(Bloomberg) -- Europe’s Mediterranean bonds are cooling off after a summer of records.
In Italy, benchmark government debt has suffered a fourth straight week of declines, ending a rally that took yields to an all-time low in September. Spanish yields almost turned negative but have since climbed for six weeks -- the longest run in over a year -- and the region’s top-performing Greek bonds just suffered their worst fortnight since 2018.
It’s a sign that investors are growing wary of political risk in the region once again, to the extent that even some of the highest returns offered in the euro area aren’t enough to pull them back in.
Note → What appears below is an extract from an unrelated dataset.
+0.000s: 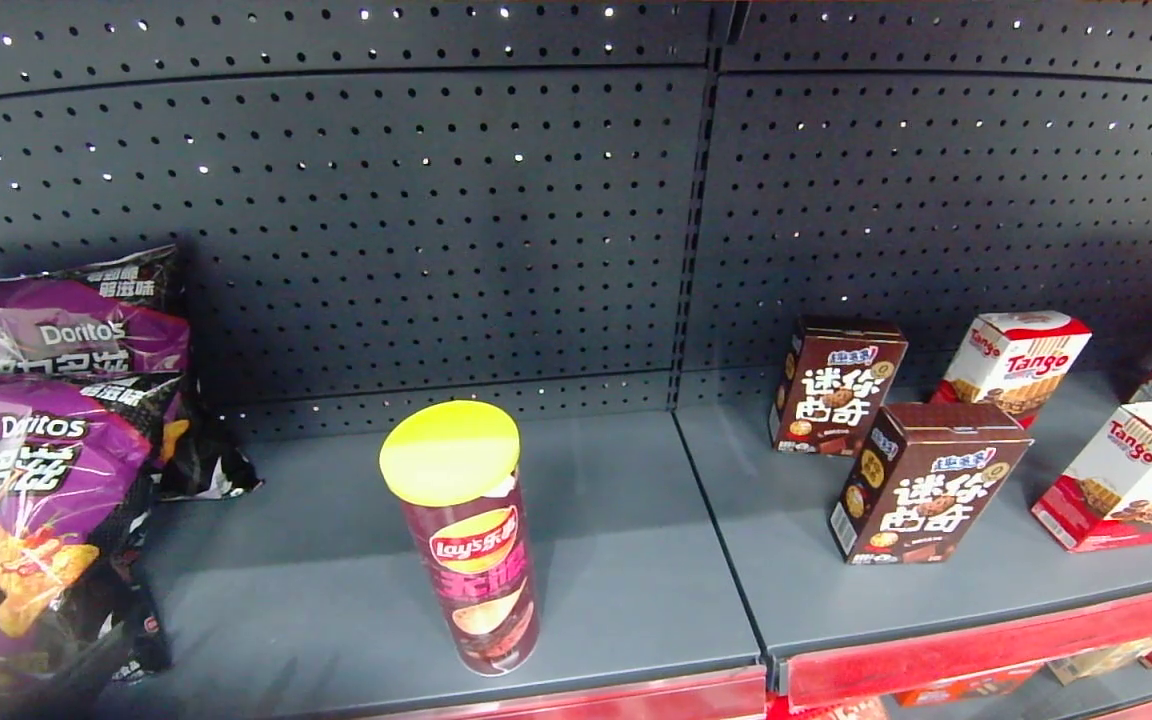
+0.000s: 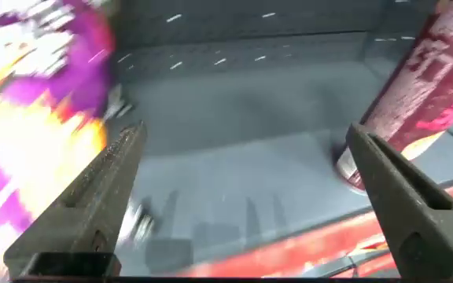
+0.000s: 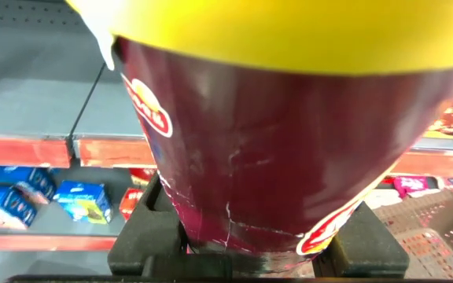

In particular, Italy’s coalition is looking increasingly shaky, while Spain is lining up its own government pact that threatens to increase debt and may lead to the secessionist movement in Catalonia gaining strength.
On top of that, there are fears that the steady recovery from the euro-area crisis is losing steam in these economies.
“A growth slowdown in the euro area will hit peripherals -- especially Italy -- and then the usual scheme will be in place: rating risk, liquidation risk, political risk, you name it,” said Alessandro Tentori, chief investment officer at Axa Investment Managers. In Italy, “it does not seem to me the government will last for the entire legislature period.”
Italian premier Giuseppe Conte is scrambling for a solution to a crisis over a failed steel plant that has exposed rifts within his coalition and given ammunition to the opposition, led by euroskeptic Matteo Salvini.
At the same time, yields in some other euro nations are creeping back above 0% for the first time in months, meaning the temptation to take on more risk by buying the higher-yielding peripheral bonds is reduced for investors. Those on 10-year French and Belgian bonds climbed above the threshold last week, while 30-year German bonds have yields at around 0.2%.
That has put the brakes on some of the most profitable bond trades. Italy has returned investors 11% this year, while that figure for Spain and Portugal is over 8%, according to Bloomberg Barclays indexes.
For some, the recent sell-off may provide another entry point. Rabobank International and Societe Generale SA are recommending investors use the recent declines to go back into peripheral debt markets before the New Year.
“The recent back up yields will ultimately represent a buying opportunity,” wrote Rabobank strategists led by Richard McGuire.